Native Parallel Reasoner: Reasoning in Parallelism via Self-Distilled Reinforcement Learning

Overview

We introduce the Native Parallel Reasoner (NPR), a scalable framework for constructing models that intrinsically reason in parallelism. NPR learns adaptive decomposition and aggregation policies through a teacher-free pipeline combining self-distilled parallel Supervised Fine-Tuning (SFT) with Native Parallel Reinforcement Learning (RL).

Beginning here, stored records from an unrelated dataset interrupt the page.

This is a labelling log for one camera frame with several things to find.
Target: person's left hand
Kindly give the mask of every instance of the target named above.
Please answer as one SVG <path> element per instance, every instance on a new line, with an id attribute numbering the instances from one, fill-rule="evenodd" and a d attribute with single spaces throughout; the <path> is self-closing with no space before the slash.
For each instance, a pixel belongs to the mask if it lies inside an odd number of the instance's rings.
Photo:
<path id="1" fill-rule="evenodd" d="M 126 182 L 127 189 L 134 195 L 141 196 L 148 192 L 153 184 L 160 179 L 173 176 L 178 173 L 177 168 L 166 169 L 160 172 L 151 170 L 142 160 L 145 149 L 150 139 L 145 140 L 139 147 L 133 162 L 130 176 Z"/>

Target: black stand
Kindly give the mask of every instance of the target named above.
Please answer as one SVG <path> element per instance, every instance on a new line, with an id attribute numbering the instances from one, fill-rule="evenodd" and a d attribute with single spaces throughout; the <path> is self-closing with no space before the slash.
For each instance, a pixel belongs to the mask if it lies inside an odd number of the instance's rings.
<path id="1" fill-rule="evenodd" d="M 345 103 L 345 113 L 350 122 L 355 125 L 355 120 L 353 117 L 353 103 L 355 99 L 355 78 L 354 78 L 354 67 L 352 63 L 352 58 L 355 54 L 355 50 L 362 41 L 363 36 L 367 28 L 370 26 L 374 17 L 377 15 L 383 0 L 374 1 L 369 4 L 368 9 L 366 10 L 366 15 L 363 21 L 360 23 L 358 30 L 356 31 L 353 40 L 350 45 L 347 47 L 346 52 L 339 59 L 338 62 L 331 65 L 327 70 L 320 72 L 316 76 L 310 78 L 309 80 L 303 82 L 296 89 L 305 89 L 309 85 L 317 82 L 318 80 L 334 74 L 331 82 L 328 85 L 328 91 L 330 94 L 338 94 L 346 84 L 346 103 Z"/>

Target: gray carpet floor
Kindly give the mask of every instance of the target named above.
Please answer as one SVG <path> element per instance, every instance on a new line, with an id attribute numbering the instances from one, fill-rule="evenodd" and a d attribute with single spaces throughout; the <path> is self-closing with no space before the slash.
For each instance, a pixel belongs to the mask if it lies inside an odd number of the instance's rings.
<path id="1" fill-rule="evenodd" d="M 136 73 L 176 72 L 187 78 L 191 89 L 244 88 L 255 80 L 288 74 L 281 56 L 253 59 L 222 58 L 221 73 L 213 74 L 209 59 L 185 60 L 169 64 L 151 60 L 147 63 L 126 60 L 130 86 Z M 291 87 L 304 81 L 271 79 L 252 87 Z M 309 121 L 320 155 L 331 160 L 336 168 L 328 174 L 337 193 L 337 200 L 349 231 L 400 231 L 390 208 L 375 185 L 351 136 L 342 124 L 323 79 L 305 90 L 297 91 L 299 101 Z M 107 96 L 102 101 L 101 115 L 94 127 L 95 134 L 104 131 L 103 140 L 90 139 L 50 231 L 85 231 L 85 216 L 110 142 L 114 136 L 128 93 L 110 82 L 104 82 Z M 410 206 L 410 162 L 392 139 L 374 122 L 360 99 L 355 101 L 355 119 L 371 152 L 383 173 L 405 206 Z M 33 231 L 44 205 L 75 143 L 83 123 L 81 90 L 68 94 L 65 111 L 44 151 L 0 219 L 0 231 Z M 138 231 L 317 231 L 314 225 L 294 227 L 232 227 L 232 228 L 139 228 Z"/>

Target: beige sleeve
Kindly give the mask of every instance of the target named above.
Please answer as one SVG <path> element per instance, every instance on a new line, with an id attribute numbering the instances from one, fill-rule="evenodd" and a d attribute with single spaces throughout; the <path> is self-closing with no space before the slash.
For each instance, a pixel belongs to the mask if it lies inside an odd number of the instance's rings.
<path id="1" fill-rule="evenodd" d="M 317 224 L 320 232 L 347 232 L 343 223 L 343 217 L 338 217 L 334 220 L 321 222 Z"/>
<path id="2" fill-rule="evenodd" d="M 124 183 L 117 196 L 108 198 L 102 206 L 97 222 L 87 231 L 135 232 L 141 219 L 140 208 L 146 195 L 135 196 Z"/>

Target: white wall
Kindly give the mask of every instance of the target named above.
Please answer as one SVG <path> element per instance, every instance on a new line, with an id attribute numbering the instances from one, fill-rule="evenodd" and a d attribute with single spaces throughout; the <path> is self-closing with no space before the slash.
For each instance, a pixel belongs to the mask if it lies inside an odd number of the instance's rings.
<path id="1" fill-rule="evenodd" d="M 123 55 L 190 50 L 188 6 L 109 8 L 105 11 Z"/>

This approach allows the model to optimize its own branching strategies directly from experience within a shared computation graph, preserving its native reasoning style while maximizing exploration efficiency. Across eight diverse reasoning benchmarks, NPR achieves decisive gains: self-distilled data outperform prior teacher-generated corpora by 10.1%, and our Parallel RL stage improves over direct RL baselines by 3.0%. Crucially, NPR delivers up to 4.6× inference acceleration over autoregressive baselines and exhibits genuine, non-simulated parallel reasoning behaviors.

Getting Started

Stage 1: NPR-Zero

How to Install

# Create env for NPR-Zero
cd npr-zero
conda create -n zero python=3.11
conda activate zero
conda install nvidia::cuda-nvcc

# Install dependencies
pip install -e .[sglang]
pip install liger-kernel
pip install https://github.com/Dao-AILab/flash-attention/releases/download/v2.7.4.post1/flash_attn-2.7.4.post1+cu12torch2.6cxx11abiFALSE-cp311-cp311-linux_x86_64.whl
pip uninstall pynvml
pip install "latex2sympy2-extended[antlr4_9_3]"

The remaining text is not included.